# Next level of resistor divider

I know how to calculate proportions of resistor values in resistor divider, but dont know how to jump into "next level" and calculate the precise values of resistors from proportion :

For example to devide 10V to obtain 5V you can use: - 10 ohm R1 / 10 ohm R2 And as well you can use - 100kohm R1 / 100kohm R2

Proportion is the same 1/2 but it for sure is different.

What I have to look for, what I have to know to calculate this?

Is time also critical? I want to divide pulsing signal, want change only voltage range, but still I want to keep form/shape of this vawe.

• This answer discusses how to calculate resistors when the current drawn, minimum and maximum voltages at the middle node are known. electronics.stackexchange.com/a/83659/8627 Jan 6, 2015 at 21:01

To determine the values of resistors in a divider, you need to consider how much power you are willing to "waste" throught the divider, and how much current you will draw from the divider mid-point. Don't forget that any load you connect to the divider mid-point will appear as another resistor in parallel with the "bottom" resistor, and so must be included when calculating the resistor values.

Two main factors are how much current can you draw (that is the voltage applied divided by the total resistance - sum of the two resistors. The second factor is what output impedance you want (or can tolerate) from the divider point. That value is the parallel combination of the two resistors if it's being fed from a stiff voltage source.

So in your example, assume 10V is applied, the 100K + 100K divider draws 50uA and has a source impedance of 100K||100K = 50K ohms (so if you load it with 50M ohms it will drop by about 0.1%)

In the case of the 10R + 10R, it will draw 500mA and have a source impedance of 5 ohms, so if you load it with 5K ohms it will drop about 0.1%.

The other practical factor if you still have some range in the above two constraints is that it's nice to be able to use commercially available resistor values. Maybe you can change the total resistance a bit to get it to fit with values that you can buy in the tolerance and power rating you need. If you can't buy the exact values you calculate and can't seem to make it fit, another approach is to pick one of the two values that you can buy and then find a parallel or series combination of standard values that makes the ratio correct (since the ratio is usually much more important than the total resistance).

For example, suppose you want to divide 12V down to 2.5V so you can measure it with a microcontroller, and the microcontroller can only tolerate 10K source impedance before errors increase.

So you might pick 38K and 10K, which has a source impedance of 7.92K, but 38K isn't a standard E96 value- the closest is 38.3K, which is an error of about 0.6%. You could also use 5.62K and 21.3K which would have a ratio error of only about 0.2% but would draw more current from the 12V input (and would still meet the 10K max source impedance limit, of course).

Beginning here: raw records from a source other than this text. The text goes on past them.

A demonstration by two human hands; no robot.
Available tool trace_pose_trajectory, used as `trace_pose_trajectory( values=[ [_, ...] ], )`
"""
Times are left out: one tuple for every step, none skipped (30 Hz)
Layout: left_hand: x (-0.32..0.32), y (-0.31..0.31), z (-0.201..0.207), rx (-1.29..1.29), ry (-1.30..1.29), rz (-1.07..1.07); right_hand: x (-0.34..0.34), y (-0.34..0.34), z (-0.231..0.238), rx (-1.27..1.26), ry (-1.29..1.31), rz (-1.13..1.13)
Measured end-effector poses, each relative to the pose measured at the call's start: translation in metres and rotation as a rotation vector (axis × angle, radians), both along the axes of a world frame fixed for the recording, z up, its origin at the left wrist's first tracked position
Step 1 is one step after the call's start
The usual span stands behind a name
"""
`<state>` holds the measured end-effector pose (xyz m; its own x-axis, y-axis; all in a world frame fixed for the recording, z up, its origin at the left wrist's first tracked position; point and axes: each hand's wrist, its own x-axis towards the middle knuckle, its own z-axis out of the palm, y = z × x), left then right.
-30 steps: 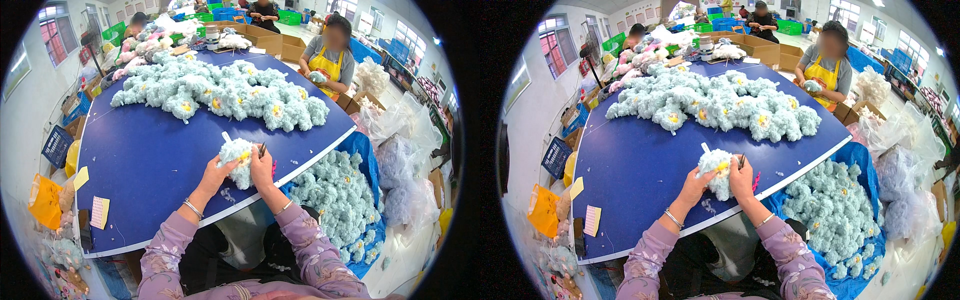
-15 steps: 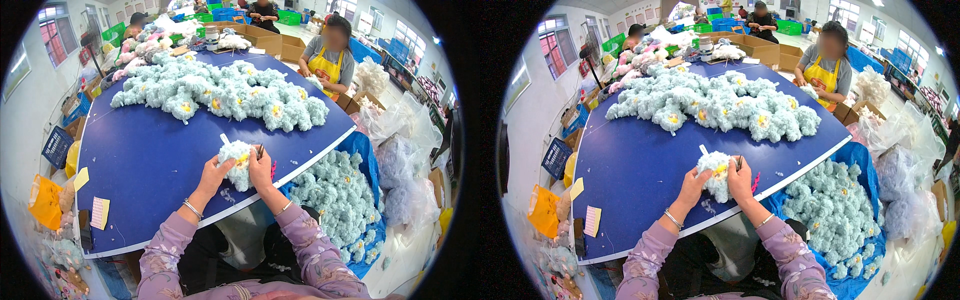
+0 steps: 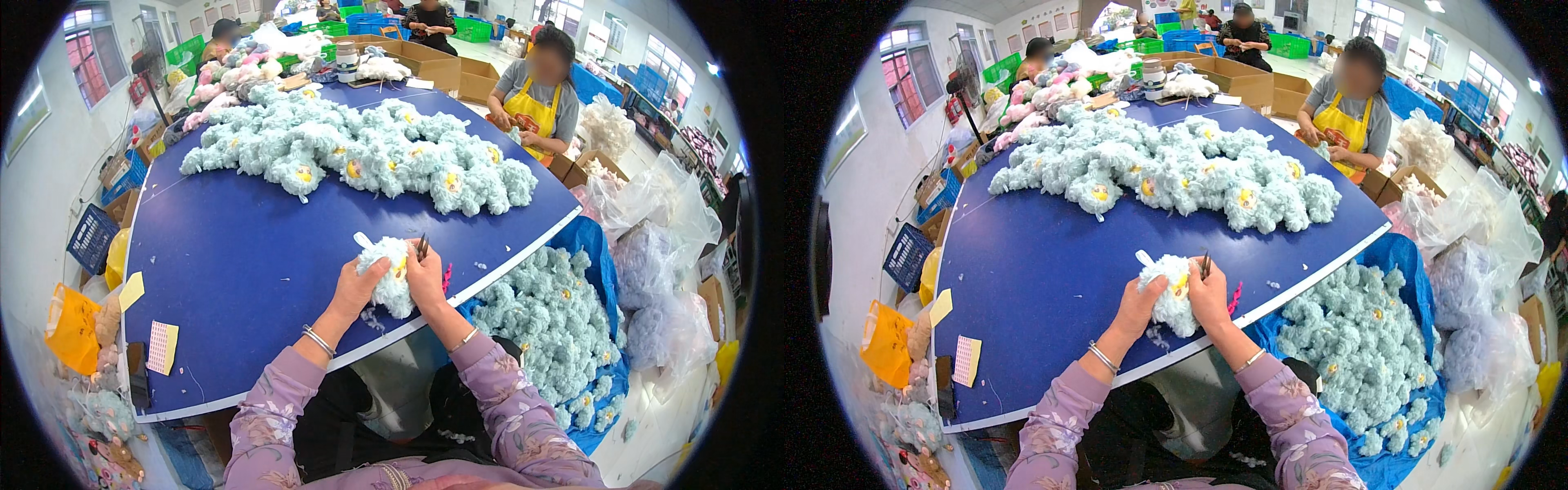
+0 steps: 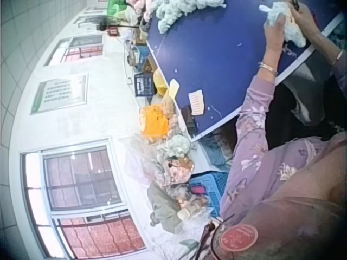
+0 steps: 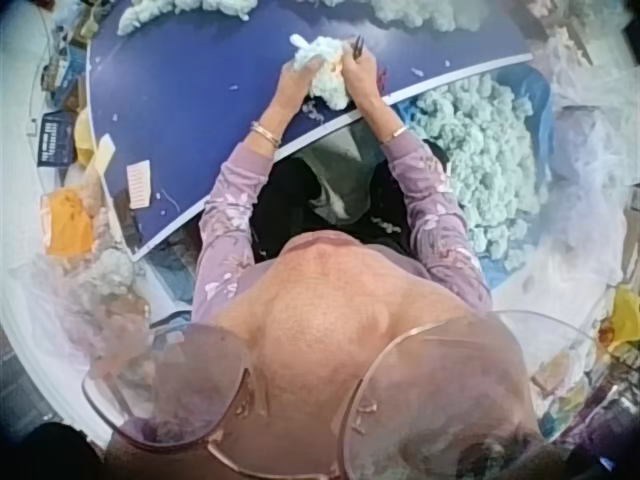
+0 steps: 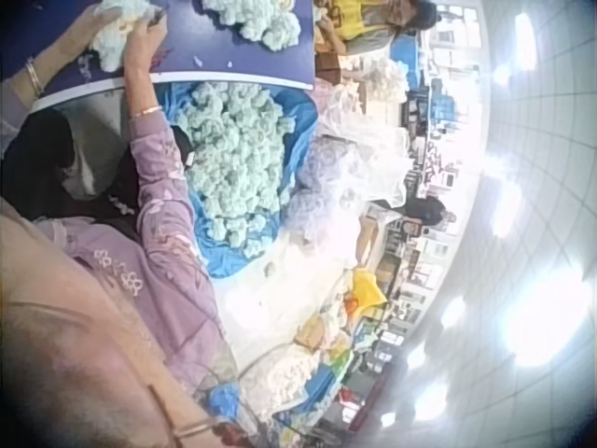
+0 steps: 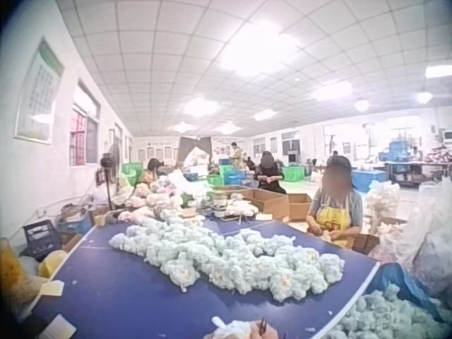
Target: The person trims the fur on small light-blue stuffed toys using shears. They pick up each toy, snip stray fibers, and place the finished items on a blue table. The process is repeated continuously.
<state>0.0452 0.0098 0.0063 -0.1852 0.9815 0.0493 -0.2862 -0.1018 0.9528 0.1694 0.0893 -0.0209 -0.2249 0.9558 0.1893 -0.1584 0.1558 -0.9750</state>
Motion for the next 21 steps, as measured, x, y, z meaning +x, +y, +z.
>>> trace_pose_trajectory(
  values=[
    [-0.001,-0.001,0.001,0.000,0.019,0.017,0.001,-0.002,0.003,0.007,0.001,0.000],
    [-0.003,-0.001,-0.001,-0.014,0.063,0.026,0.000,-0.002,0.001,0.007,0.009,-0.003],
    [-0.007,0.000,-0.003,-0.027,0.106,0.035,0.000,-0.002,-0.001,0.007,0.017,-0.006],
    [-0.010,0.001,-0.006,-0.041,0.150,0.045,0.000,-0.002,-0.001,0.006,0.025,-0.007],
    [-0.013,0.002,-0.009,-0.054,0.170,0.044,0.000,-0.002,-0.001,0.022,0.021,-0.023],
    [-0.015,0.003,-0.011,-0.066,0.191,0.043,0.000,-0.003,0.001,0.038,0.017,-0.038],
    [-0.016,0.003,-0.012,-0.078,0.212,0.043,0.000,-0.003,0.002,0.055,0.013,-0.053],
    [-0.015,0.003,-0.012,-0.060,0.187,0.035,0.000,-0.003,0.002,0.061,0.004,-0.063],
    [-0.013,0.003,-0.011,-0.042,0.162,0.026,0.000,-0.001,0.002,0.068,-0.005,-0.073],
    [-0.012,0.002,-0.010,-0.024,0.137,0.017,0.001,0.000,0.003,0.073,-0.014,-0.083],
    [-0.013,0.002,-0.008,-0.034,0.154,0.004,0.001,0.000,0.003,0.049,0.003,-0.081],
    [-0.013,0.001,-0.006,-0.045,0.172,-0.009,0.001,0.001,0.002,0.025,0.020,-0.078],
    [-0.012,0.001,-0.004,-0.056,0.185,-0.024,0.002,0.002,0.001,0.002,0.032,-0.077],
    [-0.010,0.001,-0.001,-0.035,0.200,-0.037,0.003,0.004,0.001,0.008,0.020,-0.075],
    [-0.006,0.000,0.003,-0.015,0.215,-0.049,0.005,0.005,0.000,0.015,0.007,-0.073],
    [-0.004,0.000,0.005,0.003,0.231,-0.059,0.005,0.006,-0.001,0.020,-0.004,-0.068],
    [-0.003,0.000,0.005,0.009,0.210,-0.085,0.004,0.007,-0.003,0.024,0.004,-0.064],
    [-0.003,0.000,0.004,0.015,0.188,-0.112,0.003,0.008,-0.006,0.027,0.012,-0.060],
    [-0.003,-0.001,0.003,0.021,0.165,-0.134,0.002,0.007,-0.007,0.031,0.019,-0.051],
    [-0.002,-0.002,0.002,0.016,0.131,-0.128,0.002,0.006,-0.007,0.021,0.034,-0.037],
    [-0.001,-0.001,0.001,0.010,0.097,-0.122,0.002,0.004,-0.006,0.011,0.048,-0.022]
  ],
)
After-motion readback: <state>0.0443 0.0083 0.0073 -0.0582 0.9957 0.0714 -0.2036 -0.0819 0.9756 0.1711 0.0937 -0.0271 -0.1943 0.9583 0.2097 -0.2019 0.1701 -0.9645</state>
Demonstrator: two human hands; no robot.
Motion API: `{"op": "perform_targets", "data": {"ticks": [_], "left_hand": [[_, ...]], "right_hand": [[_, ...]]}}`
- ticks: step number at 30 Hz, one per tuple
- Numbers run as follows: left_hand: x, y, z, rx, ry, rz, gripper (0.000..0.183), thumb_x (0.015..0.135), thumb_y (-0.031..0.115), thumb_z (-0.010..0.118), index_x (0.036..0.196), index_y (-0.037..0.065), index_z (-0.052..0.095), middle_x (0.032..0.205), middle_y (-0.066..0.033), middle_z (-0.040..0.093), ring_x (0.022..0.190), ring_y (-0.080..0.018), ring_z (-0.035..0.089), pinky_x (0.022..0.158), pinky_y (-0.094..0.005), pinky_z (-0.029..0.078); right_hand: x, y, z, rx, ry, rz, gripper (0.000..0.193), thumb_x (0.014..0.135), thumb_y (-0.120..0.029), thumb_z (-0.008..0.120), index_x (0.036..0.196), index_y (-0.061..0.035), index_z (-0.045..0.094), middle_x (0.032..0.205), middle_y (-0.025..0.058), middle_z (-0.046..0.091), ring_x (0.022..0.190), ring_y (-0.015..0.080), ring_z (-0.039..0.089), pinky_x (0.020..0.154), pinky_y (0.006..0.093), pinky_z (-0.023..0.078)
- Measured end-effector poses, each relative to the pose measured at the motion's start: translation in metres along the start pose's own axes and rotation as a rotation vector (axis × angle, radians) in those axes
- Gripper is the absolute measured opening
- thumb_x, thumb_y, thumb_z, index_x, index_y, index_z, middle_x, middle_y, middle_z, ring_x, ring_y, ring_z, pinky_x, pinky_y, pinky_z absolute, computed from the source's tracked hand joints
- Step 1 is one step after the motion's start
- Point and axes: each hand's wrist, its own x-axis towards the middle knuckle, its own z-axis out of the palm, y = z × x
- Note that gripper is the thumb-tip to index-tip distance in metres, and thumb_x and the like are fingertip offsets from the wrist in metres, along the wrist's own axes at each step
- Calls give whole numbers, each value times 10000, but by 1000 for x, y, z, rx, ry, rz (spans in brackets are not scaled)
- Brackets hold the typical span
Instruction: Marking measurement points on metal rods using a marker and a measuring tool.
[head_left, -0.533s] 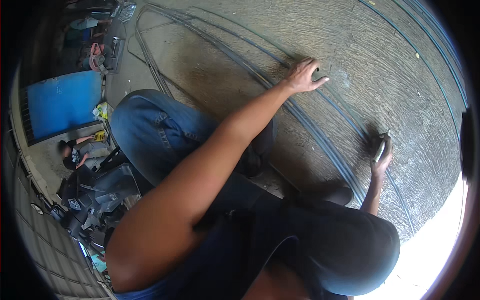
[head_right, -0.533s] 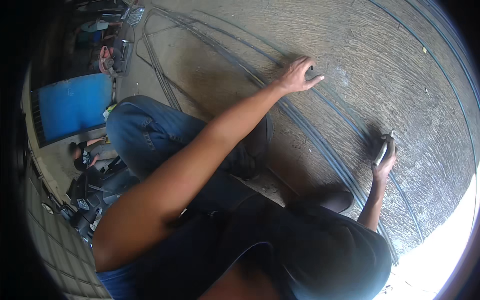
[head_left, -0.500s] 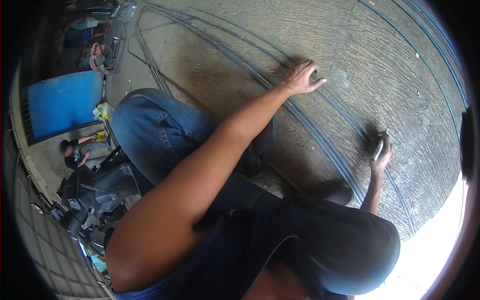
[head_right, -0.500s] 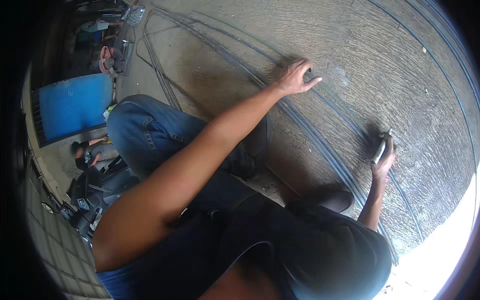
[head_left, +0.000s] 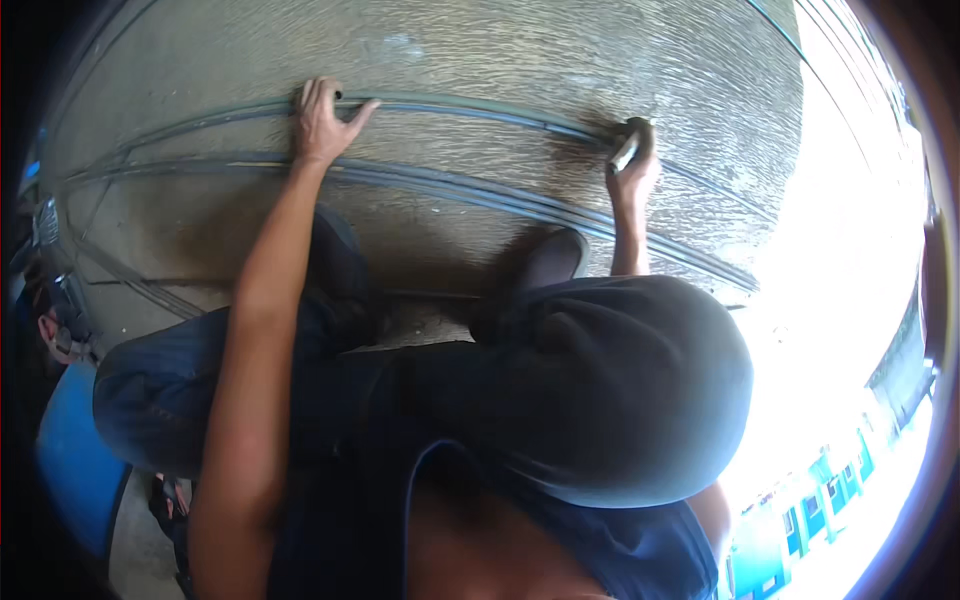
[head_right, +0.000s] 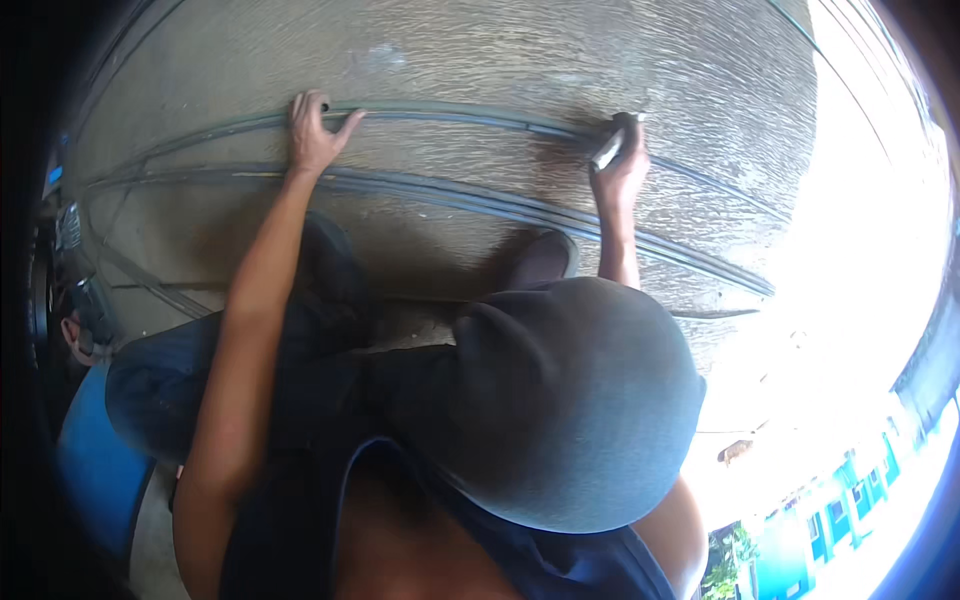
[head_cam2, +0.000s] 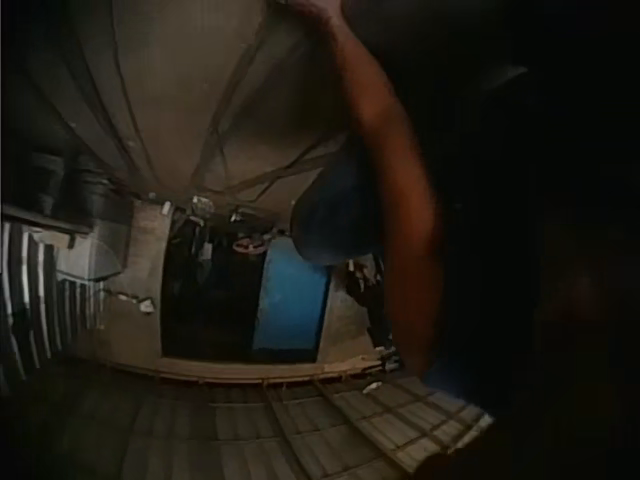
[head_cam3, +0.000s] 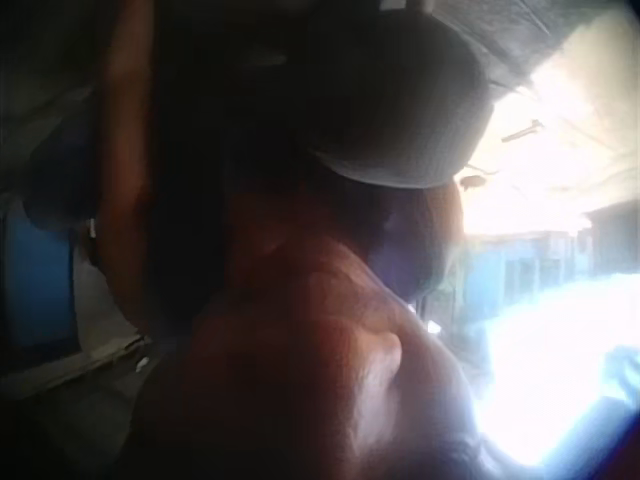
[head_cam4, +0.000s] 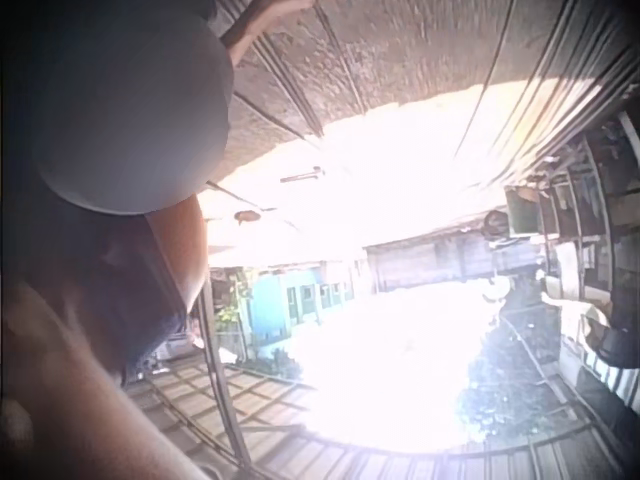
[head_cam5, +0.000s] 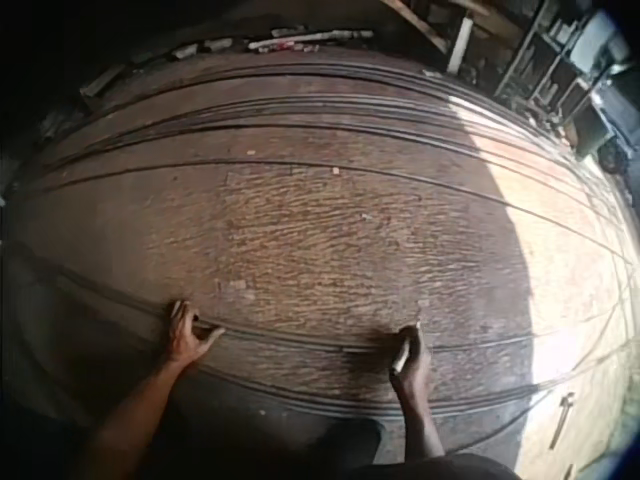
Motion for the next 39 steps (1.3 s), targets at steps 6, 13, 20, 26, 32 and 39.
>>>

Edit: Given your added comment about AC signals, if you match the resistance (actually you match conductance- reciprocal of resistance) with capacitance across the divider you can maintain the same shape to the signals. Since resistors are not designed to have any specific capacitance, only stray and trace capacitance, you might have to adjust the capacitance across one of the resistors. That's essentially what you do when you adjust your 10:1 oscilloscope probe compensation.

I assume the question is how to go from proportions to explicit resistor values.

The main difference is the amount of current that will flow through your divider, and that is dictated by the application. As an example, if you're using a divider to measure a battery voltage in a uC design, where your ADC can see values of 0-3.3V, and your battery is 9-12.6V (as it would be in a 3S LiPo), you would want the highest resistor values that still provide a measurable amount of current to the uC to minimize the amount of current through it.